The mother notices his staring after a while and links her child closer to her. She ruffles her feathers trying to make it obvious that she doesn’t want him staring at her child. Wallace wants to avoid her having to say anything to him, so he looks away and makes it look like it is an accident. While he fidgets, he shoves the T.I behind his back and adjusts his bandana to a more comfortable spot. It is higher and he can feel the air being directed upward to his eyes. He doesn’t divert very well. She still thinks he is a creeper.

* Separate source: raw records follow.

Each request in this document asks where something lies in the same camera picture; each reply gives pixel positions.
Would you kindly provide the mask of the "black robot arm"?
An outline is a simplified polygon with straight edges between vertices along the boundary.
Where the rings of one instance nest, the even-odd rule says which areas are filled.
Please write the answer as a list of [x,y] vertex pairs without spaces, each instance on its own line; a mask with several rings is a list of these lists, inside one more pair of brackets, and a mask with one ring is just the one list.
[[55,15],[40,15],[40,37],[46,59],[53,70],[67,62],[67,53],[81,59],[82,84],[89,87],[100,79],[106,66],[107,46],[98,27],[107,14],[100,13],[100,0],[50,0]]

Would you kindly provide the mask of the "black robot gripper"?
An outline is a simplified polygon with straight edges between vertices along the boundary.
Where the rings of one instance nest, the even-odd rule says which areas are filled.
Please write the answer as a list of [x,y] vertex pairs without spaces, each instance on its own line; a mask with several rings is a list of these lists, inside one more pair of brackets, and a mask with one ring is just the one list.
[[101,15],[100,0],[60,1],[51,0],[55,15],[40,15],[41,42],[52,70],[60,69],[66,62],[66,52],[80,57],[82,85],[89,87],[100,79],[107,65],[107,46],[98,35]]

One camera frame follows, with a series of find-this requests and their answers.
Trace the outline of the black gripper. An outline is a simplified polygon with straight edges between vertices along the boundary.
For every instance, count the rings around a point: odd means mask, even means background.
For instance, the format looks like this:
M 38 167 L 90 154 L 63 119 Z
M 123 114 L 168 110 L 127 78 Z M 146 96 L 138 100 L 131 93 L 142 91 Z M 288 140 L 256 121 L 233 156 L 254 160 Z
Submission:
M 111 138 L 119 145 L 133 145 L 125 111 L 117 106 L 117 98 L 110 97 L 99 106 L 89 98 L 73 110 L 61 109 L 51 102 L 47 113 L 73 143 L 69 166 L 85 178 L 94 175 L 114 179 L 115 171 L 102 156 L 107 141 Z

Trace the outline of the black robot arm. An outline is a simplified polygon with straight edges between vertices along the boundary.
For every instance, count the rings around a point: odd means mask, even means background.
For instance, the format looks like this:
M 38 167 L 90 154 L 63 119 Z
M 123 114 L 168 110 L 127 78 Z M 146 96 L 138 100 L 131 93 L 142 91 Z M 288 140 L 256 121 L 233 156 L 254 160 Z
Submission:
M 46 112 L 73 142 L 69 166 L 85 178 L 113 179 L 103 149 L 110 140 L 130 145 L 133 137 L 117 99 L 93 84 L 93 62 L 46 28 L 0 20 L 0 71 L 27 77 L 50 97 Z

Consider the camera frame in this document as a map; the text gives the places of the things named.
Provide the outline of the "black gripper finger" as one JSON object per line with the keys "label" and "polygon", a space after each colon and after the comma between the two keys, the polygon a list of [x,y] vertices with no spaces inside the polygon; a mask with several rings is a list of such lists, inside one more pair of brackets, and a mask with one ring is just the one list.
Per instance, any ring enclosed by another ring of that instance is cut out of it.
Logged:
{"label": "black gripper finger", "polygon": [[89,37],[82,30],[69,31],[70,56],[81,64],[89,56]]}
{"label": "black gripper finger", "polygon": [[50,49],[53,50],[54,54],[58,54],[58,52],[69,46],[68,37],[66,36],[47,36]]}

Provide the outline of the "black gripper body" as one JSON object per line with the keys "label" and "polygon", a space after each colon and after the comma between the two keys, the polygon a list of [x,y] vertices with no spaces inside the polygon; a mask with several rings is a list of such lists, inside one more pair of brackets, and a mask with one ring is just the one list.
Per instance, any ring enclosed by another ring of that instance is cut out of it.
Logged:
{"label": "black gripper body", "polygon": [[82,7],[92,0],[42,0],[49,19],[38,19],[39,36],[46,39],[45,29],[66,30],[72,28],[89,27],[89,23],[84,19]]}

Their ride finally comes and takes them away and the cleft lip boy is left alone as he likes it. Returning home are the groin punching thoughts that run through his mind. He suddenly taste acid from the nerves boiling over in his stomach to the thought of returning to his school, to the students, to the teachers, to all the noise and fuss that makes his high school. Wallace knows he disserves the whispers because he knows he makes a spectacle of himself. Even though he sticks out like an erection in a hula skirt, he wishes he would just sink back into the wallpaper. At least at Green-dike he didn’t feel odd with all the kids at group therapy. He almost misses: Paul (the pica kid), Dwight (the guy who thought he could absorb calcium through satellites), Reece (the girl with Fregoli syndrome), and Carl the Cotard. Carl wasn’t only his roommate but his ‘special buddy,’ who is basically an assigned friend. They have assigned friends so one can look after the other and tell the counselors if your ‘special buddy’ is planning on doing harm to themselves or someone else. Wallace had never spoken to Carl for that to be a conflict anyway. He wasn’t friends with any of them, but he did feel strangely comfortable around them. It was like being a part of some kind of club. It was very exclusive.
“Sup, fucktard!” A bicycle boy shouts to Wallace as he whisks by on the sidewalk interrupting Wallace’s thinking. He isn’t really sure if that it is supposed to be a rhetorical question or what a fucktard actually is. Obviously, he looks like one.